● Assignment: All of the data that follows should be written out exactly.

● Data for analysis:
________________________
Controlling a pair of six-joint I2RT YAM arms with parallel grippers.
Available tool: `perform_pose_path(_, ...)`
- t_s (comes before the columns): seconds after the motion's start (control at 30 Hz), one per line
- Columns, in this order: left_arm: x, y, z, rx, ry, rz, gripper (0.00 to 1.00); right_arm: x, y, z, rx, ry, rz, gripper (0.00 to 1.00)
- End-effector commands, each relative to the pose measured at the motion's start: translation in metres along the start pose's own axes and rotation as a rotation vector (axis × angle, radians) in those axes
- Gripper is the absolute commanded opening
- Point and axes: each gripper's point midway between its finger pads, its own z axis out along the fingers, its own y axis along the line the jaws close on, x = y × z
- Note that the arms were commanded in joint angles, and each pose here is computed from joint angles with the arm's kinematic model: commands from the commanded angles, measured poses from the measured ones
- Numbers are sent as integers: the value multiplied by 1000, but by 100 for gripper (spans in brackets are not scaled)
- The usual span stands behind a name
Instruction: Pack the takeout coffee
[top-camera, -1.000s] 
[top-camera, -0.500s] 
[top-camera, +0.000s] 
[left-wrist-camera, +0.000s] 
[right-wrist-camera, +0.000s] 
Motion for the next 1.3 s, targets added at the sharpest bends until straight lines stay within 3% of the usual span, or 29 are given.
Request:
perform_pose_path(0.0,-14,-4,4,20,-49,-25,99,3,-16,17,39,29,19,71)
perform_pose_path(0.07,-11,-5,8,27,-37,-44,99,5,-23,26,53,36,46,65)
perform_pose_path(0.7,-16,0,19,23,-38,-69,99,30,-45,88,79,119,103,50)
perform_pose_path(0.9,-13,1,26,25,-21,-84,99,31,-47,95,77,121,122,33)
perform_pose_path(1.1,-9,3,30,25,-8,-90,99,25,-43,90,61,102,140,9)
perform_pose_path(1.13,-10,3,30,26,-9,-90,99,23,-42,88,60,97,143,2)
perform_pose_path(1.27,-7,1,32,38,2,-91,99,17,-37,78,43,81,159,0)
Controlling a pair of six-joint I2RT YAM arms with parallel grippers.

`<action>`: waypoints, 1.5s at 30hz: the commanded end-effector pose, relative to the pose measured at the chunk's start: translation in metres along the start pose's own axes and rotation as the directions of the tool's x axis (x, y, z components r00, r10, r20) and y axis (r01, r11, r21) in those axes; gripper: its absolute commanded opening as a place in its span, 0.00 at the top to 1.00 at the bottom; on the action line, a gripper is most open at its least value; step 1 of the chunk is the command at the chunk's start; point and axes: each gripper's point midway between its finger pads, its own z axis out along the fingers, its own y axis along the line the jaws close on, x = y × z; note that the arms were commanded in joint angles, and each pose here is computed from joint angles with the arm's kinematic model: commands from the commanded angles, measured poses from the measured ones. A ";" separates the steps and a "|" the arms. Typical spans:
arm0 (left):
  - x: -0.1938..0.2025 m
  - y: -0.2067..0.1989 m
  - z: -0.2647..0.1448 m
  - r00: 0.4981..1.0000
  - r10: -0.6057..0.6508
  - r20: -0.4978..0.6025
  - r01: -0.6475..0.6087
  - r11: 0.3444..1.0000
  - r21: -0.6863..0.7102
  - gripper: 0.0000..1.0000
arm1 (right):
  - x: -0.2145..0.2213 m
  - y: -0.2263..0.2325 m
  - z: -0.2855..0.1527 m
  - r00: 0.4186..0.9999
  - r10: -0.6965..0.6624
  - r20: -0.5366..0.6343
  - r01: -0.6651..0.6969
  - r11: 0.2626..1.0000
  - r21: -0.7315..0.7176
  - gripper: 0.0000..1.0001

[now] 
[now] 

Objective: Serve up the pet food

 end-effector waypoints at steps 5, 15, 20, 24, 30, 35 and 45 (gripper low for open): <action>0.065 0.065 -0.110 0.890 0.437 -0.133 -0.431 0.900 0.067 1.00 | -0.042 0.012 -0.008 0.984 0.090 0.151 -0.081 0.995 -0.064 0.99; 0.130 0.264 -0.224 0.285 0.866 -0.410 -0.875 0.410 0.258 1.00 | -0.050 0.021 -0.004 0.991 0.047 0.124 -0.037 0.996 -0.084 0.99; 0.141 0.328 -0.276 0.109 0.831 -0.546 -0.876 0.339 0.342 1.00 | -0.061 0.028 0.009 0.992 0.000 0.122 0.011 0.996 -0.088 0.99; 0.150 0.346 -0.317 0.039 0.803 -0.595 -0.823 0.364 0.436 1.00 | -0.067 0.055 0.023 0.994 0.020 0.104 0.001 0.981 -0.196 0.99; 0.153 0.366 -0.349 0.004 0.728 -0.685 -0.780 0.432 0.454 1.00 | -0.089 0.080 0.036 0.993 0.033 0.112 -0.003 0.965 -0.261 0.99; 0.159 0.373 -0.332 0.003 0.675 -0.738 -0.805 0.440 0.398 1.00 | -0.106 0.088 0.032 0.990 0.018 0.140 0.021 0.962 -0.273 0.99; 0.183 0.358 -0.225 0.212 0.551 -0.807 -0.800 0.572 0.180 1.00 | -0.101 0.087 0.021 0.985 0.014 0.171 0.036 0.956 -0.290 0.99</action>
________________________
● Answer for the task:
Controlling a pair of six-joint I2RT YAM arms with parallel grippers.
Available tool: `perform_pose_path(_, ...)`
- t_s (comes before the columns): seconds after the motion's start (control at 30 Hz), one per line
- Columns, in this order: left_arm: x, y, z, rx, ry, rz, gripper (0.00 to 1.00); right_arm: x, y, z, rx, ry, rz, gripper (0.00 to 1.00)
- End-effector commands, each relative to the pose measured at the motion's start: translation in metres along the start pose's own axes and rotation as a rotation vector (axis × angle, radians) in those axes
- Gripper is the absolute commanded opening
- Point and axes: each gripper's point midway between its finger pads, its own z axis out along the fingers, its own y axis along the line the jaws close on, x = y × z
- Note that the arms were commanded in joint angles, and each pose here is computed from joint angles with the arm's kinematic model: commands from the commanded angles, measured poses from the measured ones
- Numbers are sent as integers: the value multiplied by 1000, but by 100 for gripper (spans in brackets are not scaled)
- The usual span stands behind a name
Instruction: Pack the takeout coffee
[top-camera, -1.000s] 
[top-camera, -0.500s] 
[top-camera, +0.000s] 
[left-wrist-camera, +0.000s] 
[right-wrist-camera, +0.000s] 
Motion for the next 1.3 s, targets added at the sharpest bends until straight lines stay within 3% of the usual span, or 29 are given.
Request:
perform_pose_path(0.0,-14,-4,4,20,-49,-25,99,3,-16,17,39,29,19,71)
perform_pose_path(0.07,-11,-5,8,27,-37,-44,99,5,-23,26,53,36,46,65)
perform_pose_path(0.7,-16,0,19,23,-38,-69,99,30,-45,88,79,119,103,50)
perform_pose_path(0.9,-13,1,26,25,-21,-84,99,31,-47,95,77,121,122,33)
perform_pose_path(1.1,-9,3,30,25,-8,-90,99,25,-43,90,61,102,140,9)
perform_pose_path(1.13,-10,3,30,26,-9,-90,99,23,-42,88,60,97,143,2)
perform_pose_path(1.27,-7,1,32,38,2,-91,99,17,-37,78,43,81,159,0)
Controlling a pair of six-joint I2RT YAM arms with parallel grippers.

`<action>`: waypoints, 1.5s at 30hz: the commanded end-effector pose, relative to the pose measured at the chunk's start: translation in metres along the start pose's own axes and rotation as the directions of the tool's x axis (x, y, z components r00, r10, r20) and y axis (r01, r11, r21) in those axes; gripper: its absolute commanded opening as a place in its span, 0.00 at the top to 1.00 at the bottom; on the action line, a gripper is most open at its least value; step 1 of the chunk is the command at the chunk's start; point and axes: each gripper's point midway between its finger pads, its own z axis out along the fingers, its own y axis along the line the jaws close on, x = y × z; note that the arms were commanded in joint angles, and each pose here is computed from joint angles with the arm's kinematic model: commands from the commanded angles, measured poses from the measured ones. A ";" separates the steps and a "|" the arms. Typical spans:
arm0 (left):
  - x: -0.1938..0.2025 m
  - y: -0.2067..0.1989 m
  - z: -0.2647..0.1448 m
  - r00: 0.4981..1.0000
  - r10: -0.6057..0.6508
  - r20: -0.4978..0.6025
  - r01: -0.6475..0.6087
  - r11: 0.3444..1.0000
  - r21: -0.6863..0.7102
  - gripper: 0.0000..1.0000
arm1 (right):
  - x: -0.2145..0.2213 m
  - y: -0.2263..0.2325 m
  - z: -0.2855..0.1527 m
  - r00: 0.4186..0.9999
  - r10: -0.6965..0.6624
  - r20: -0.5366..0.6343
  - r01: -0.6651..0.6969
  - r11: 0.2626..1.0000
  - r21: -0.7315..0.7176
  - gripper: 0.0000..1.0001

[now] 
[now] 

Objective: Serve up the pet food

 end-effector waypoints at steps 5, 15, 20, 24, 30, 35 and 45 (gripper low for open): <action>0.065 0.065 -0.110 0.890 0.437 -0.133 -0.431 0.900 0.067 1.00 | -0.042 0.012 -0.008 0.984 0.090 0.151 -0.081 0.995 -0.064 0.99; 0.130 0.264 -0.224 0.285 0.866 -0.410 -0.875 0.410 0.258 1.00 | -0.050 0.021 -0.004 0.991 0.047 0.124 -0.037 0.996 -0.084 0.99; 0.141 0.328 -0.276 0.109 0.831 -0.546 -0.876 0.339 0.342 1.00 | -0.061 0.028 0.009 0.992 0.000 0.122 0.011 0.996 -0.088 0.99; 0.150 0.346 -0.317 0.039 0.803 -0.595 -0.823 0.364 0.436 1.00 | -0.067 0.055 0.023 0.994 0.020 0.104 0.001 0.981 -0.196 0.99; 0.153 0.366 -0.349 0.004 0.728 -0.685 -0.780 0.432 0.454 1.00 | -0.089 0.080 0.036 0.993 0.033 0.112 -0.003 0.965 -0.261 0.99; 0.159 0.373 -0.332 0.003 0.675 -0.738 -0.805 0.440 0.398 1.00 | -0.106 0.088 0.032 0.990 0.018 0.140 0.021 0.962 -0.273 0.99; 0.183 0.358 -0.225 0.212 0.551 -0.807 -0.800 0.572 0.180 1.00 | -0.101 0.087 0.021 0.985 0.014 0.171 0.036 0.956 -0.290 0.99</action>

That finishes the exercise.